[The problem]
This exercise calls for copying every line below that holds the word "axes".
■ ■ ■ ■ ■
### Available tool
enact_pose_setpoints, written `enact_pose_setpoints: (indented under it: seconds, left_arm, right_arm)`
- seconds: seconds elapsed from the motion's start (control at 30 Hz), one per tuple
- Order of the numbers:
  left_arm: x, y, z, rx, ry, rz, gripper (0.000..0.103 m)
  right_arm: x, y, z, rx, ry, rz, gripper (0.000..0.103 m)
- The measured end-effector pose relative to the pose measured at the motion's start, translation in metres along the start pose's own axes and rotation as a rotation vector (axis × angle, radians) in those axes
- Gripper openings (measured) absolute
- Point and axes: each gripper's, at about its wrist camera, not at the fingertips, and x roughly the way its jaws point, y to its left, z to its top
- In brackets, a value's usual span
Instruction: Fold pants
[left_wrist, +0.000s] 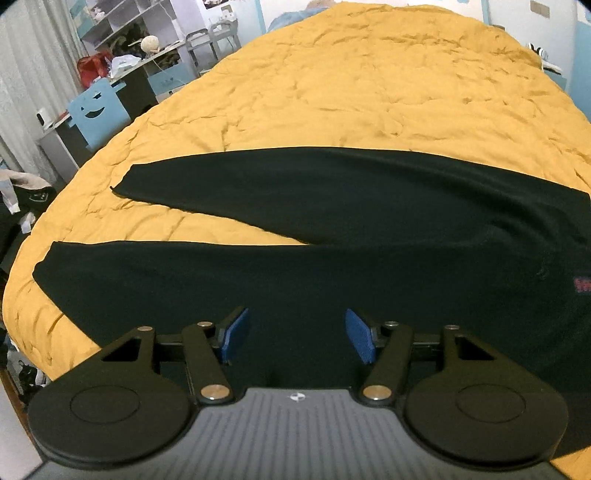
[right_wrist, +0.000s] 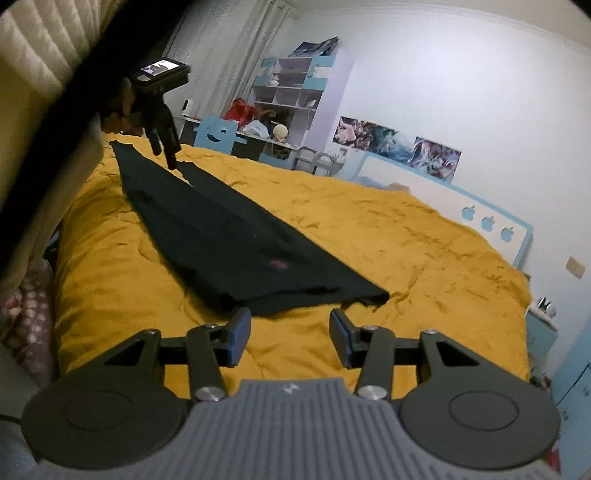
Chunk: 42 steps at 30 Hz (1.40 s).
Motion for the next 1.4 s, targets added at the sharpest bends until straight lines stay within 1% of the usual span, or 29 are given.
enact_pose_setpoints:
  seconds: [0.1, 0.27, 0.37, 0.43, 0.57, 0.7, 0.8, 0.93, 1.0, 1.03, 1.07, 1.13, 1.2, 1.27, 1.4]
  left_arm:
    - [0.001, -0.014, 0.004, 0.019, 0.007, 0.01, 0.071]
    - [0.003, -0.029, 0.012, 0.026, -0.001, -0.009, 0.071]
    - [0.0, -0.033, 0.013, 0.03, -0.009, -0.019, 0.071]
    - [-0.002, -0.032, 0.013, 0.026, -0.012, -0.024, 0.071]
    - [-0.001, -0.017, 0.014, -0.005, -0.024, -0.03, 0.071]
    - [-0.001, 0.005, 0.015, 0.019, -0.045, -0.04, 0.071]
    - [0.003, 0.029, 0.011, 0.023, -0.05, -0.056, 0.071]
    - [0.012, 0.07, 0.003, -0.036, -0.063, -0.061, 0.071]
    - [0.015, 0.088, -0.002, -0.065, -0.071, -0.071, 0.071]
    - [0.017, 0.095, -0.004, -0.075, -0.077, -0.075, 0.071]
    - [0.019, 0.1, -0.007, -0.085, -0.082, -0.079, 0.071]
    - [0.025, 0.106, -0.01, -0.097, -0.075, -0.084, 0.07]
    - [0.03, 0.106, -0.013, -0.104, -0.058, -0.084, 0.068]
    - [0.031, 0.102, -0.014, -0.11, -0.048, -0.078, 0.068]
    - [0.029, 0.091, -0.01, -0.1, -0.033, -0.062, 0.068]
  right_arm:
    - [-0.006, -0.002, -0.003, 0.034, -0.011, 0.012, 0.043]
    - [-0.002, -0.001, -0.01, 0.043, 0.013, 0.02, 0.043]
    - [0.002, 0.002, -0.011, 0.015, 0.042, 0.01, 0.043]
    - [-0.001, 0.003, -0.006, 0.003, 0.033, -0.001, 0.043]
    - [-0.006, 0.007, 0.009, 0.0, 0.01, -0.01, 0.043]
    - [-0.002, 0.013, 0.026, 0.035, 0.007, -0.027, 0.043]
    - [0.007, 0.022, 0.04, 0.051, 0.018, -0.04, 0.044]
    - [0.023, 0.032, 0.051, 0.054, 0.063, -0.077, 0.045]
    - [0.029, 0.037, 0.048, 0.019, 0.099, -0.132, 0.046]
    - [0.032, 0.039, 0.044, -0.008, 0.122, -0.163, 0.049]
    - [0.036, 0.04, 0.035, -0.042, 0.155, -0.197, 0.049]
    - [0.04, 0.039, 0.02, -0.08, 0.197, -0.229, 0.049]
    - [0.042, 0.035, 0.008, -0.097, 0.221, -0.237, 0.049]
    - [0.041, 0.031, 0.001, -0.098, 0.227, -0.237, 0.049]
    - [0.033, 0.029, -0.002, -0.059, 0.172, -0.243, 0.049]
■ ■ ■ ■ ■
[Response to the exercise]
- The measured end-effector pose relative to the pose measured at the motion's start, translation in metres along the start pose's own axes and rotation as a rotation vector (axis × angle, radians) in those axes
- Point and axes: each gripper's, at about its wrist camera, not at the fingertips, and x roughly the way its jaws point, y to its left, z to its top

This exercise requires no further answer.